Title: A New Look at Climate Diagnosis and Modeling in the Era of Climate Informatics
Update (6-16-2015): Abstract submission is NOW OPEN for this session!
Submission deadline: August 5, 2015.
Official weblink at AGU: https://agu.confex.com/agu/fm15/preliminaryview.cgi/Session7924
Yi Deng - Earth and Atmospheric Sciences, Georgia Tech
Imme Ebert-Uphoff - Electrical and Computer Engineering, Colorado State University
The size and complexity of observational and model-simulated climate data have seen accelerated growth since the late 1970s. This increasing amount of data and our growing computational capacity create unprecedented opportunities for bringing innovative approaches of machine learning and data mining to climate data for interdisciplinary knowledge discovery, thus the birth of a new area “climate informatics”. This session seeks contributions from all application areas with the goal of improving process-level understanding and modeling of the Earth’s coupled climate system through advanced data mining and machine learning methods.
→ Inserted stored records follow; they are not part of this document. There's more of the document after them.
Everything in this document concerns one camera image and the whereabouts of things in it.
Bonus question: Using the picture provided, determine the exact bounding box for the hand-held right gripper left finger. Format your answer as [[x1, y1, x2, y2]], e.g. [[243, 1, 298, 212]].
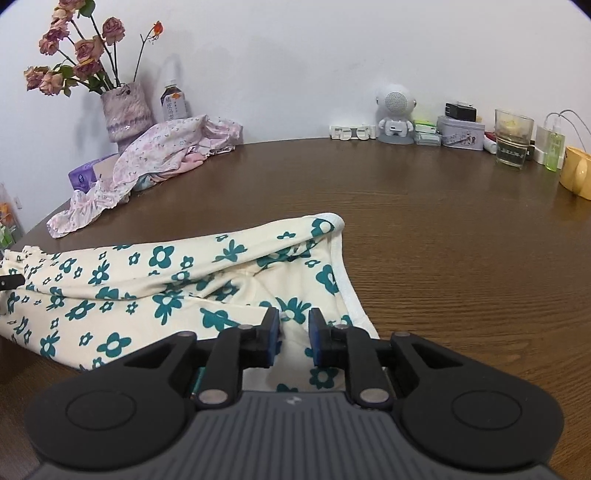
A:
[[124, 307, 282, 409]]

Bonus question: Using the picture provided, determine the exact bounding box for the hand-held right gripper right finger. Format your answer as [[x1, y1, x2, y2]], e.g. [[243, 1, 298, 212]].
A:
[[308, 308, 465, 409]]

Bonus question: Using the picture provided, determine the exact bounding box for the cream dress with green flowers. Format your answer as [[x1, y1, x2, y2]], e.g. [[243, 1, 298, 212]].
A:
[[0, 212, 380, 393]]

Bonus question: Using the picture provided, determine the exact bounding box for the purple tissue pack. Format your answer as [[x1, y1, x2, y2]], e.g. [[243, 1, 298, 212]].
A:
[[68, 154, 121, 192]]

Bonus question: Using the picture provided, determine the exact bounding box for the plain pink garment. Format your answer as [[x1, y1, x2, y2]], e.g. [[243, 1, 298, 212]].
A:
[[152, 152, 206, 178]]

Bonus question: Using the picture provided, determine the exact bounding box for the pink floral garment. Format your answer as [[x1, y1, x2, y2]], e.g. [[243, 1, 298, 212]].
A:
[[46, 114, 244, 239]]

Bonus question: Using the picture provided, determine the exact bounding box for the purple textured vase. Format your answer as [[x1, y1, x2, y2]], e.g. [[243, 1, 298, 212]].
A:
[[100, 82, 153, 144]]

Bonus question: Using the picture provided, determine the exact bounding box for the small green white box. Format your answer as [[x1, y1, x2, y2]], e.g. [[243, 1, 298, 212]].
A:
[[413, 120, 441, 147]]

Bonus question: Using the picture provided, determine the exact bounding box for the tea bottle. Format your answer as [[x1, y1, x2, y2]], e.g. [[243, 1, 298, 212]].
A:
[[160, 80, 189, 123]]

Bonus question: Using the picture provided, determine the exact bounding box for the dried rose bouquet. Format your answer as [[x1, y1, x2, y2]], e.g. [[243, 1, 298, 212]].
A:
[[24, 0, 164, 97]]

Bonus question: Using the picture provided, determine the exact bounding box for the white robot speaker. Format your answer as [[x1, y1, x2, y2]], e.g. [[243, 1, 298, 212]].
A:
[[375, 83, 416, 145]]

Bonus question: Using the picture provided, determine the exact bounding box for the grey tin box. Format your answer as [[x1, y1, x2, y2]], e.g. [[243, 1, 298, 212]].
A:
[[436, 115, 486, 149]]

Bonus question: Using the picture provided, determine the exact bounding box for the black charger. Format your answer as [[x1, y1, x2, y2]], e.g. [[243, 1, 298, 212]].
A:
[[444, 102, 476, 123]]

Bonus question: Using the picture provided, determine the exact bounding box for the glass cup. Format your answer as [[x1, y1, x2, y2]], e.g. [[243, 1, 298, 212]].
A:
[[495, 109, 535, 168]]

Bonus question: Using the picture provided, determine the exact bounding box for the white charger block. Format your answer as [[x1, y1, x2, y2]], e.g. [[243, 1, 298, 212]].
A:
[[534, 124, 565, 164]]

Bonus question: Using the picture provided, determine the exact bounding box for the green spray bottle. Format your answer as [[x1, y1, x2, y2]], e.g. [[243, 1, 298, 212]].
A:
[[545, 130, 565, 172]]

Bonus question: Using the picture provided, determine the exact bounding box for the yellow mug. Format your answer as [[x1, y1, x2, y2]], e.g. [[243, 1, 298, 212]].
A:
[[560, 146, 591, 200]]

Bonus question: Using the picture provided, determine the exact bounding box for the wire rack of bottles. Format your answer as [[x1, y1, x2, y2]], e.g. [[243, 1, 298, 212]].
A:
[[0, 182, 24, 252]]

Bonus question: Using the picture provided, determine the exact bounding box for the white cable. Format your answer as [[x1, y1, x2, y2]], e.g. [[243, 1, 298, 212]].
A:
[[545, 109, 591, 151]]

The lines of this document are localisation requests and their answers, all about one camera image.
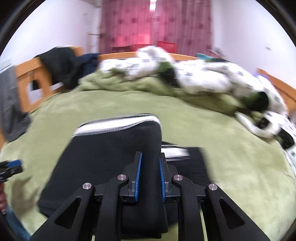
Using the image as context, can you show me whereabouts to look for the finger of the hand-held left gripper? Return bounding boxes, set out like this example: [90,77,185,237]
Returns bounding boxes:
[0,159,23,182]

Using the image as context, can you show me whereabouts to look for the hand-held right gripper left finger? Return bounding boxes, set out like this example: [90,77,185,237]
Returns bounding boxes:
[29,152,142,241]

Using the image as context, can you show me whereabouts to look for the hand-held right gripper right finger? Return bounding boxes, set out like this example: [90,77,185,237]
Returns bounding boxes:
[158,152,271,241]

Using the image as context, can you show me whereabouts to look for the black pants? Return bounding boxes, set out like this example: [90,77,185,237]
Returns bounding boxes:
[37,113,216,240]

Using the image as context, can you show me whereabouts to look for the person's left hand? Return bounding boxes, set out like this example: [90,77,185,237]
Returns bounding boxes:
[0,185,8,213]

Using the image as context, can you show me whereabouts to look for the person's light blue trouser leg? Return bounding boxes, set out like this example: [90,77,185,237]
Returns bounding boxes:
[4,204,31,241]

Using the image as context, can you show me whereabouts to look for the grey jeans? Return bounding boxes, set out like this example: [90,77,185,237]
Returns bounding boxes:
[0,66,32,142]

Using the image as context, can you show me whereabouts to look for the crumpled green fleece blanket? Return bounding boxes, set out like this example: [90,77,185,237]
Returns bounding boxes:
[79,70,241,116]

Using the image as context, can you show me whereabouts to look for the white floral quilt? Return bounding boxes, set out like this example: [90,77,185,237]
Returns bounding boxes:
[98,46,289,139]

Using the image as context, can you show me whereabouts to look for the black jacket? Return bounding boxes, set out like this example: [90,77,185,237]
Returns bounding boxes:
[35,46,82,90]

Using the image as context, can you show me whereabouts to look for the navy jacket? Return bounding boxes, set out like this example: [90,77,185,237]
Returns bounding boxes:
[76,53,100,77]

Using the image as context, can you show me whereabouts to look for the dark wooden chair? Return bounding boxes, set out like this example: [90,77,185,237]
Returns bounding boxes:
[112,46,130,54]

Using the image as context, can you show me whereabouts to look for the white floral pillow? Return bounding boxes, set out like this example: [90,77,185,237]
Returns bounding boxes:
[276,116,296,159]

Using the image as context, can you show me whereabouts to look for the wooden coat rack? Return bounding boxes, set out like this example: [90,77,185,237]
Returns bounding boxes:
[88,31,105,55]

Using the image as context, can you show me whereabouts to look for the red patterned curtain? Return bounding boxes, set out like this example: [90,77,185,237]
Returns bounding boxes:
[155,0,212,61]
[99,0,153,54]

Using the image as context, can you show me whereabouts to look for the wooden bed frame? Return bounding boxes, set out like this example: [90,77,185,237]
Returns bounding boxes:
[0,46,296,149]

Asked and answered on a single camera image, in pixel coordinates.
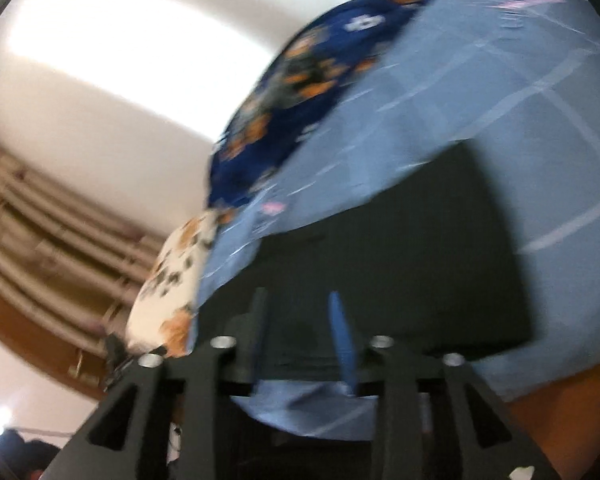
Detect orange cloth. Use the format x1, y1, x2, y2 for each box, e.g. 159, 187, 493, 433
500, 357, 600, 480

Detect blue dog print blanket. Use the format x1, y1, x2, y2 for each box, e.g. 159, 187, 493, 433
207, 0, 446, 211

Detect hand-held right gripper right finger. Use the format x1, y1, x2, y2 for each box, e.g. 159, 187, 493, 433
329, 291, 563, 480

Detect beige curtain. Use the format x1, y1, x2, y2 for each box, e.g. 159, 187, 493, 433
0, 140, 167, 391

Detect brown wooden bed frame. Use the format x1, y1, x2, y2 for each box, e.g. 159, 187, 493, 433
0, 275, 111, 403

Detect blue checked bed sheet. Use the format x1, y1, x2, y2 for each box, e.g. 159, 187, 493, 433
187, 0, 600, 441

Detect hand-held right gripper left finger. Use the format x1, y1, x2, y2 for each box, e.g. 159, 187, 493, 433
42, 287, 271, 480

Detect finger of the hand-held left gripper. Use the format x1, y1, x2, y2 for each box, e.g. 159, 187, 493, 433
102, 334, 137, 392

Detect black pants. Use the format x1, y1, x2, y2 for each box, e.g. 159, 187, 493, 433
195, 142, 538, 401

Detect white floral pillow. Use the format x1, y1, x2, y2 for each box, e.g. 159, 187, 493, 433
125, 210, 222, 358

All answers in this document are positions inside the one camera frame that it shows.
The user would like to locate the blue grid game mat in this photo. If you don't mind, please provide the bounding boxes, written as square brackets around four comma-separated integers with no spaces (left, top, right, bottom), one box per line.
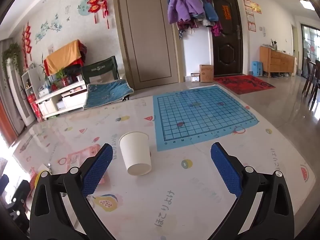
[152,85,259,152]

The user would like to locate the cardboard box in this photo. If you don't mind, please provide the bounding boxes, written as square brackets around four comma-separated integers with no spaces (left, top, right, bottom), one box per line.
[199,64,214,82]

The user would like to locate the blue jacket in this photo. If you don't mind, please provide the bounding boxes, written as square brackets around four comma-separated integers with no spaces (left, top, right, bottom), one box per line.
[200,0,219,22]

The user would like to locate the blue plastic stool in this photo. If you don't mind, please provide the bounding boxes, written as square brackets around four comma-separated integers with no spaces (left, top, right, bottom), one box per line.
[251,61,263,77]

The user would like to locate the beige room door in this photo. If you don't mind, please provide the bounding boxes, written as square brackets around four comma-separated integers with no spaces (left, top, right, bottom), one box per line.
[112,0,180,90]

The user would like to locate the purple jacket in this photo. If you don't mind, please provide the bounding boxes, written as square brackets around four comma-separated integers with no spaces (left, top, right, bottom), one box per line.
[167,0,204,25]

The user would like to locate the yellow-covered television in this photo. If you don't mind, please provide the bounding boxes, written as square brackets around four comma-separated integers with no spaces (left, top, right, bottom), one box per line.
[46,41,82,75]

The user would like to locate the red gift boxes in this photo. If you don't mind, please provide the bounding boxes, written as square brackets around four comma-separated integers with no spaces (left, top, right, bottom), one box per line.
[27,93,44,122]

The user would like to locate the magenta jacket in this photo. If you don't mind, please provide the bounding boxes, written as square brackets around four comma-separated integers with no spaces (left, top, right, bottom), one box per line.
[211,21,223,37]

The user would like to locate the dark wooden dining chair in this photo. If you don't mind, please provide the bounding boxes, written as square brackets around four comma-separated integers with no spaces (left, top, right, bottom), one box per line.
[302,57,320,105]

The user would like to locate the tall bamboo plant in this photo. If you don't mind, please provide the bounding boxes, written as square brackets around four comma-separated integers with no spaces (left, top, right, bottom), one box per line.
[39,54,50,83]

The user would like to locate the blue quilted cushion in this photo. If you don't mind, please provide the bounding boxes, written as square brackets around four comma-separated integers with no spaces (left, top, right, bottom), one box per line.
[83,79,134,110]

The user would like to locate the dark red garment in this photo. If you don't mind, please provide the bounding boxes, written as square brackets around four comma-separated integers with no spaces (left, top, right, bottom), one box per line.
[176,20,200,30]

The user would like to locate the green folding chair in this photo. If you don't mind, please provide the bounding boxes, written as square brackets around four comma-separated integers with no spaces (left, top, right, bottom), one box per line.
[80,56,134,103]

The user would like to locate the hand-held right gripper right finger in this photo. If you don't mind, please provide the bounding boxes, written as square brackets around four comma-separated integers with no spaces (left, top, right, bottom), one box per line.
[207,142,294,240]

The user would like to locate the red door sign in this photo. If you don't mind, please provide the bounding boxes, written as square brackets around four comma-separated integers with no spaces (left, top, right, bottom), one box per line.
[222,4,232,20]

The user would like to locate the ceiling light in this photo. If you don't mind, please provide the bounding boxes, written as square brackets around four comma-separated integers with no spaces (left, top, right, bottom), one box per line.
[299,0,316,12]

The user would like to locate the potted plant in red pot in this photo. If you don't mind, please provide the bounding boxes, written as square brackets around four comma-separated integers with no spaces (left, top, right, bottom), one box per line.
[54,67,70,87]

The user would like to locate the flower branch wall decal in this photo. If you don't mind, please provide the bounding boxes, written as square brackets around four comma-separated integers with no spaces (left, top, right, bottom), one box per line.
[34,14,63,44]

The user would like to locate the dark brown entrance door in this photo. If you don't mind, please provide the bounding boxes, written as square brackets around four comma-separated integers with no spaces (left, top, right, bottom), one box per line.
[203,0,244,78]

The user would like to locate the white television stand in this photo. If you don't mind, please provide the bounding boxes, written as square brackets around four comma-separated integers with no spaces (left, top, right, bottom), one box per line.
[21,67,88,120]

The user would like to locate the white paper cup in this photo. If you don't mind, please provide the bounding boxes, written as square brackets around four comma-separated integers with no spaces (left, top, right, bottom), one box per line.
[119,131,152,176]

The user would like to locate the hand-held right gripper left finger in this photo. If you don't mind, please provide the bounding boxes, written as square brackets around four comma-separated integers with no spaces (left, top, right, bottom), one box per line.
[29,143,118,240]

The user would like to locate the wall calendar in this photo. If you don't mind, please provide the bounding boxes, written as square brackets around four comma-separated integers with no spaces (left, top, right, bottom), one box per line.
[241,0,258,32]

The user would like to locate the glass sliding door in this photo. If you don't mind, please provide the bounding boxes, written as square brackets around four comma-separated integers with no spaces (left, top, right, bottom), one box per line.
[300,24,320,78]

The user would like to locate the wooden cabinet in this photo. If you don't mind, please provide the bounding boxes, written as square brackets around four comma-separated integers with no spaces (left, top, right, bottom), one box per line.
[259,45,295,78]

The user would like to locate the red doormat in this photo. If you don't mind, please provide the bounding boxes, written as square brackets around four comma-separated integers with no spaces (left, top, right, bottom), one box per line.
[214,74,276,95]

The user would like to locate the pink printed packet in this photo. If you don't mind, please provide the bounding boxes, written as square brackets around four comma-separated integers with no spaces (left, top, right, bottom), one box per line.
[65,147,101,172]

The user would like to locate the orange curtain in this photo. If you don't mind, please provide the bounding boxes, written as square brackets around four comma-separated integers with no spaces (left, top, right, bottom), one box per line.
[0,97,18,147]

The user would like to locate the hanging green plant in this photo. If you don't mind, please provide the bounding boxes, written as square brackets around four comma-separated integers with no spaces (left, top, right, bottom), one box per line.
[1,42,23,80]

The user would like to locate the white floor air conditioner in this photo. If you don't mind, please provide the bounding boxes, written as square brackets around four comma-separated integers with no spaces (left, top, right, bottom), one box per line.
[5,57,33,127]

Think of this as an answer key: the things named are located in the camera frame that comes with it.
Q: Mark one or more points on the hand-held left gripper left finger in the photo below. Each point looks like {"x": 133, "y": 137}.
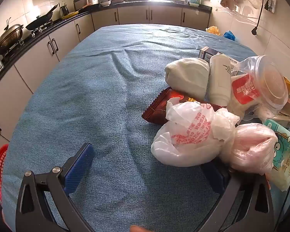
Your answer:
{"x": 79, "y": 164}

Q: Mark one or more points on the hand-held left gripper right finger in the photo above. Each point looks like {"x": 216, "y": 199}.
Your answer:
{"x": 215, "y": 176}

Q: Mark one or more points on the red plastic basket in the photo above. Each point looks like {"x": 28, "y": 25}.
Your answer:
{"x": 0, "y": 169}

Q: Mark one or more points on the red white paper cup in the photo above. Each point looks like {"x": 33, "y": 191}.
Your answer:
{"x": 244, "y": 91}

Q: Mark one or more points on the white knitted cloth roll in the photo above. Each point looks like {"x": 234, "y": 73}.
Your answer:
{"x": 186, "y": 77}

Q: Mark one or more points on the blue patterned medicine box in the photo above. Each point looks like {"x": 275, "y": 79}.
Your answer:
{"x": 209, "y": 52}

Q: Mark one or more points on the person's left hand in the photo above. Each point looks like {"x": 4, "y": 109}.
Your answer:
{"x": 140, "y": 229}

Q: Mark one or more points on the pink plastic bag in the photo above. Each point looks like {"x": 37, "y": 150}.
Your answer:
{"x": 251, "y": 147}

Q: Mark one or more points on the white red-printed plastic bag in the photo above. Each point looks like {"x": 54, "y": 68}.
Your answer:
{"x": 191, "y": 135}

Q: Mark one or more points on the blue tablecloth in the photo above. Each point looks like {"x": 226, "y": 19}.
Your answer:
{"x": 99, "y": 101}

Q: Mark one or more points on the cartoon tissue packet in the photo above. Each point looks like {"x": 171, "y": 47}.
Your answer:
{"x": 284, "y": 154}

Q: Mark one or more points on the white barcode box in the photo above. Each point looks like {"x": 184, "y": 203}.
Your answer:
{"x": 282, "y": 120}

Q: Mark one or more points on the dark red snack packet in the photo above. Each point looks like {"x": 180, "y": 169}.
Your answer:
{"x": 159, "y": 106}

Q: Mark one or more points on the white plastic bottle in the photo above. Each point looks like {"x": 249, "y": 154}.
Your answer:
{"x": 218, "y": 82}

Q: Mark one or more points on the beige cardboard box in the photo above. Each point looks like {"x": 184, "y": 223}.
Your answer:
{"x": 287, "y": 106}

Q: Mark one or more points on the clear plastic lidded bowl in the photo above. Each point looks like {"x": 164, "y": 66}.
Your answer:
{"x": 273, "y": 84}

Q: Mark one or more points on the grey kitchen cabinets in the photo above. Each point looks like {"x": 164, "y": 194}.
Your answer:
{"x": 62, "y": 41}

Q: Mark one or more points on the blue plastic bag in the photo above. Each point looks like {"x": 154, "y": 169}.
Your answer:
{"x": 229, "y": 35}

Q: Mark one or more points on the gas stove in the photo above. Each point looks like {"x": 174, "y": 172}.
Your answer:
{"x": 42, "y": 27}

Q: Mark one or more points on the black kitchen countertop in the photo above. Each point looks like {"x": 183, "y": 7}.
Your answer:
{"x": 70, "y": 20}

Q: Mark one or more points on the yellow plastic bag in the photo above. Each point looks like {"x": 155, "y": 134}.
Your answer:
{"x": 212, "y": 30}

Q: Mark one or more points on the lidded steel wok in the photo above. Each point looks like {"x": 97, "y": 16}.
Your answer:
{"x": 11, "y": 35}

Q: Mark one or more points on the yellow frying pan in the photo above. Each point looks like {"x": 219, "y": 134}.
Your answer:
{"x": 70, "y": 15}

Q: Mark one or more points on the black frying pan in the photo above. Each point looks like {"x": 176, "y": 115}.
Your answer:
{"x": 40, "y": 20}

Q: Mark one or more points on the steel kettle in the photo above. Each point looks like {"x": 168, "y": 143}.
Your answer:
{"x": 64, "y": 11}

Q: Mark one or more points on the white bowl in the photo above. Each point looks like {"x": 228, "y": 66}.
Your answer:
{"x": 105, "y": 3}

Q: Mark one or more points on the steel rice cooker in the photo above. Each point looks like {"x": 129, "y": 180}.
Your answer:
{"x": 85, "y": 1}

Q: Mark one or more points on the wall socket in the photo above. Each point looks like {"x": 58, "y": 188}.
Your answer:
{"x": 272, "y": 3}

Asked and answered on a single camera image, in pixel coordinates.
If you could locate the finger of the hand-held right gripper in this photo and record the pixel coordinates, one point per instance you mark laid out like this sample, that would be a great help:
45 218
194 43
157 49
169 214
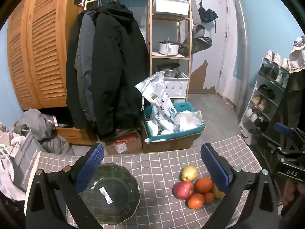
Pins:
283 129
274 148

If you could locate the dark brown garment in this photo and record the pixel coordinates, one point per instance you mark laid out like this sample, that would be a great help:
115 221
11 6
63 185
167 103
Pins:
296 95

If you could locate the white storage box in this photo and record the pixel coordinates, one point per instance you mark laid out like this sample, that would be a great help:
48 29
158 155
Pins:
170 7

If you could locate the cardboard box with red label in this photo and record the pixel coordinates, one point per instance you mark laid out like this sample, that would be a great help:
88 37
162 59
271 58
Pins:
126 145

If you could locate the grey clothing pile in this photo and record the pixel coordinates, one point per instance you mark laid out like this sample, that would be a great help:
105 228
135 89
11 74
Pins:
35 124

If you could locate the grey tote bag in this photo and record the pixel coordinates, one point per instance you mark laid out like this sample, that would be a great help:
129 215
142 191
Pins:
26 162

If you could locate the white printed plastic bag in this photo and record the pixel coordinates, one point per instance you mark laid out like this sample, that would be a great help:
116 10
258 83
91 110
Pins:
158 100

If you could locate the grey checkered tablecloth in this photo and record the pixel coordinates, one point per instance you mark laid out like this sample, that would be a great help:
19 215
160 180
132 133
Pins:
154 171

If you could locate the person's right hand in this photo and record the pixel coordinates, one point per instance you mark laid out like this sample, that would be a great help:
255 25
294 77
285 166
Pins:
290 192

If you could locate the grey metal pipe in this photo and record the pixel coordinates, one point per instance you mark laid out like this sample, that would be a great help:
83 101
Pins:
243 52

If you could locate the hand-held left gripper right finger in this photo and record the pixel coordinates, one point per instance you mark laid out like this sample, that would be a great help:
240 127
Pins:
214 169

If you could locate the small tangerine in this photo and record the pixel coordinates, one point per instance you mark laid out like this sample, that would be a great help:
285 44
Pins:
209 197

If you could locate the large orange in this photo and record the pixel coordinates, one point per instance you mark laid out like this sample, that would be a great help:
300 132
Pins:
203 185

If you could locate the white door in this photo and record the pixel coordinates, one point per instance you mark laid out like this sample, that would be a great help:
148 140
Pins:
221 52

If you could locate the dark hanging bag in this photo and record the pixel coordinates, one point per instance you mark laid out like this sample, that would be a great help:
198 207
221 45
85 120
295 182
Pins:
199 43

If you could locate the red apple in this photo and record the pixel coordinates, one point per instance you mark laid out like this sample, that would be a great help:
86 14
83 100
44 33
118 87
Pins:
183 190

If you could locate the white plastic crate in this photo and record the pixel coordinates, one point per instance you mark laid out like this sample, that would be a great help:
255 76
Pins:
176 88

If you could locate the blue grey jacket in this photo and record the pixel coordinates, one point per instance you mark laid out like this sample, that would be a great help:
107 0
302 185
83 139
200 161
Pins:
87 52

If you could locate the white fleece robe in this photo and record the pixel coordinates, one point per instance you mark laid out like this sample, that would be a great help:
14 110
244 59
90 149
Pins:
7 171

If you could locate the wooden drawer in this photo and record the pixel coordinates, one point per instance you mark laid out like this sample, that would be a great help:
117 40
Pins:
73 134

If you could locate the yellow pear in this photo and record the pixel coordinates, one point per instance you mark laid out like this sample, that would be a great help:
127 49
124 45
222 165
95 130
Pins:
189 173
218 194

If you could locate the wooden clothes rack with shelves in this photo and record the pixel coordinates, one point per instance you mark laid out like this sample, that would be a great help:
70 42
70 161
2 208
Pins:
151 40

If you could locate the teal plastic bin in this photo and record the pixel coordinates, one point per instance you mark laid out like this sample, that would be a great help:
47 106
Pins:
166 137

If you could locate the medium orange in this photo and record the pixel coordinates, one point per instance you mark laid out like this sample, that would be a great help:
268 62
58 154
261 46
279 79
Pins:
195 201

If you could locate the large cardboard box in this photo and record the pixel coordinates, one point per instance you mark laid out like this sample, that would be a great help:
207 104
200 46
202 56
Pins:
171 145

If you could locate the clear plastic bag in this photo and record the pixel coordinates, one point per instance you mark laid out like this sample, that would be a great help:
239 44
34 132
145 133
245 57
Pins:
188 121

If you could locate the black hooded coat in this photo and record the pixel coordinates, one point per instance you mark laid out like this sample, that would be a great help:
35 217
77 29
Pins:
114 64

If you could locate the dark olive jacket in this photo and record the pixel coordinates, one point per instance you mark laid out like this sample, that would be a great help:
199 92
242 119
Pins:
78 57

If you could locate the white cooking pot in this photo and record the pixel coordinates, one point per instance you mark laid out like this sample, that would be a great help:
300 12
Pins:
166 49

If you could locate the metal pot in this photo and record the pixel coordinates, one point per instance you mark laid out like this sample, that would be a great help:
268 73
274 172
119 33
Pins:
170 71

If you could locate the black jacket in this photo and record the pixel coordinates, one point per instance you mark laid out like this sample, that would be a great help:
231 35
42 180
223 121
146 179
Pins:
70 81

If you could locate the group of shoes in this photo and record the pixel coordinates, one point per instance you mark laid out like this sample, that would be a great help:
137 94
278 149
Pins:
261 102

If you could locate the dark folded umbrella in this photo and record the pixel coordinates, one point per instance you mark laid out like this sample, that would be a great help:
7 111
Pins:
207 15

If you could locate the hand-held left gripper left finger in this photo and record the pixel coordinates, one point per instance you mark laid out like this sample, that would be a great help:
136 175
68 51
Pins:
91 168

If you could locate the wooden louvered wardrobe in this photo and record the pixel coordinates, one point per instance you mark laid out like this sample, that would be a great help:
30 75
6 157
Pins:
43 52

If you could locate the white shoe rack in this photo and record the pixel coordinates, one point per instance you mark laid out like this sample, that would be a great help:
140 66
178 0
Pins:
247 105

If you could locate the dark glass bowl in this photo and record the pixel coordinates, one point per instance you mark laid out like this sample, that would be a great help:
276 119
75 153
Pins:
119 183
These include but are not restricted to the development and implementation of new data mining methods for climate diagnosis and atmospheric process study, new ideas of data assimilation, stochastic climate and environment modeling, use of causal discovery and structure learning methods to understand large-scale dynamical processes, uncertainty quantification in climate simulation and projection, and data-driven approaches in weather forecasting and climate prediction.